We have so far described various sounds, we analyzed and classified consonants,


vowels and other classes and subclasses of sounds. We even talked about functional
classes of sounds that we labeled phonemes and further decomposed into distinctive
features. We have, nevertheless, spoken only about individual sounds. When we talked
about groups or classes of sounds we actually operated various generalizations extending
the features of a particular sound to a hypothetical superordinate category. This means
that our analysis only dealt with isolated sounds, sounds that we picked up as we do with
a beetle that we keep in an insectarium, and we examine hoping to draw from its
individual characteristics conclusions about the traits of its entire family or species.

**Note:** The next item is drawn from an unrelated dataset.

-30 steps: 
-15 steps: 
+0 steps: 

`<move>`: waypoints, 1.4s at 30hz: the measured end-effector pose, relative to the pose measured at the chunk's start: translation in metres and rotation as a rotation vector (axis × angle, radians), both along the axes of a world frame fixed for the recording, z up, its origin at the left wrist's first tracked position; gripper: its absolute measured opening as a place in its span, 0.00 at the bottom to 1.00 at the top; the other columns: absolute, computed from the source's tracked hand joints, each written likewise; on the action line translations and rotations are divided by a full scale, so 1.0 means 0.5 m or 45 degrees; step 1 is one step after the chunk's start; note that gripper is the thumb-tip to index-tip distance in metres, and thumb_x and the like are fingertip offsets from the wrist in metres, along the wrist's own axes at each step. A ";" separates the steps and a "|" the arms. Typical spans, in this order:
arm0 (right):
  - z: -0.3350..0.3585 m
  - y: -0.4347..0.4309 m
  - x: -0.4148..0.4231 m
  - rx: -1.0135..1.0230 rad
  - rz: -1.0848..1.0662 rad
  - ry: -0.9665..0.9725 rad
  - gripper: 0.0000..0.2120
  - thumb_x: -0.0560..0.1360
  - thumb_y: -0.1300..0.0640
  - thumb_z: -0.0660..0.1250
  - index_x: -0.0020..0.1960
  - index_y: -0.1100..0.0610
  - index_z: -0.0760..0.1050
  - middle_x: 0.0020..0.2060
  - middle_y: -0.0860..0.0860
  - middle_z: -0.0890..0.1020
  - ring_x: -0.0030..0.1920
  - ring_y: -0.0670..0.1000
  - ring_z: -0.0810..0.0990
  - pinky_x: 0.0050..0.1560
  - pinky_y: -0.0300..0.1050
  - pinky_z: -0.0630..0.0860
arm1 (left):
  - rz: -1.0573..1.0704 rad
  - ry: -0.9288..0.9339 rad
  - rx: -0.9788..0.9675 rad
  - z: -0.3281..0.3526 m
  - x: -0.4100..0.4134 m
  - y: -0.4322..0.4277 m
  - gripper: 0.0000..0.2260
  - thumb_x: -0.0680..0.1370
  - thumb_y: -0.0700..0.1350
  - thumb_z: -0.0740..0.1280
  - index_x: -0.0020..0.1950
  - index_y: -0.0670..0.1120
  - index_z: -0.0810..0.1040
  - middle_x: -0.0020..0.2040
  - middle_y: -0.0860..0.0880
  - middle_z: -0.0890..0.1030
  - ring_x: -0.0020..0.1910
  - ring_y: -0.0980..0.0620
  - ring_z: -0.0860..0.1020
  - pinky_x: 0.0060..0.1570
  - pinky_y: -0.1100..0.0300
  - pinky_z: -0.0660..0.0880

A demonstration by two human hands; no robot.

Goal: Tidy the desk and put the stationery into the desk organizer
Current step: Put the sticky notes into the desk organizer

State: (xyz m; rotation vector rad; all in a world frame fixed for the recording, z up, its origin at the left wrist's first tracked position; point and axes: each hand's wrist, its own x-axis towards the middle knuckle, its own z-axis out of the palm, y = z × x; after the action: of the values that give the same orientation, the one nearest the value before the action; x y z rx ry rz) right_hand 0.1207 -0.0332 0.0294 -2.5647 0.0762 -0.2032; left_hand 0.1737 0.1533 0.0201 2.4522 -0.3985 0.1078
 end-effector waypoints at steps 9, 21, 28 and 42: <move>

However, this is not how speech works. We saw from the very beginning of this book
that speech is a dynamic process and that when human beings talk they do not utter each
and every sound separately, but deliver a continuous flow of sounds that are actually
often difficult to distinguish for an ear that is not accustomed to the phonology of the
respective language. It was actually one of our first examples of the different concerns of
phonetics and phonology, as it was clear that when we listen to an unknown idiom our
mind cannot understand what the ear perceives, which in fact demonstrates that,
mentally, we operate with classes of sounds (the phonemes we described earlier)
arranged in patterns observing language-specific rules, and not with unique, individual
sounds. Since sounds come one after another in a rapid and hardly interrupted succession,
it is clear that their respective features influence one another. This is something that
intuitively, too, we are readily aware of. When we discussed the allophones as
materializations of the phonemes, we saw that the context or the distribution can often
have an important influence on the way a sound is actually pronounced. Some other
examples will clearly demonstrate that this is indeed the case.
If we examine the pronunciation of the voiced labiodental fricative in the
sequence give boats [giv bcυts], and we contrast it to the sequence give peace [gif pi:s]
we will easily notice that while in the first case [v] is fully voiced, in the second it is
rather pronounced as some kind of [f]. What could be the reason for such a
metamorphosis? This is the question much of this chapter is going to address and try to
answer.
A closer analysis of the example above will lead us to the conclusion that the only
way we can account for the different pronunciation of what we still consider to be the
same phoneme is the environment or context of occurrence of the respective phonetic
unit. When followed by [b], which is a voiced sound, the labial fricative remains fully
voiced. When followed by the voiceless counterpart of [b], namely [p], the fricative
becomes itself voiceless. It is clear that the feature or specification [-voice] of [p] has
somehow been transferred to the preceding sound. This is a common phenomenon in all
languages and in the light of our introductory discussion it is natural that the
pronunciation of a sound should influence the way in which we pronounce a
neighbouring sound, especially when we speak at a fast rate. Because the two sounds, [v]
and [p] in our case, have become in a way similar to each other – they have come to share
the specification [-voice] which they don’t normally do – we call this process
assimilation. It is sometimes loosely called coarticulation, though the latter term strictly
refers to the fact that, when pronounced, certain sounds are uttered together and thus it
actually describes the cause of assimilation.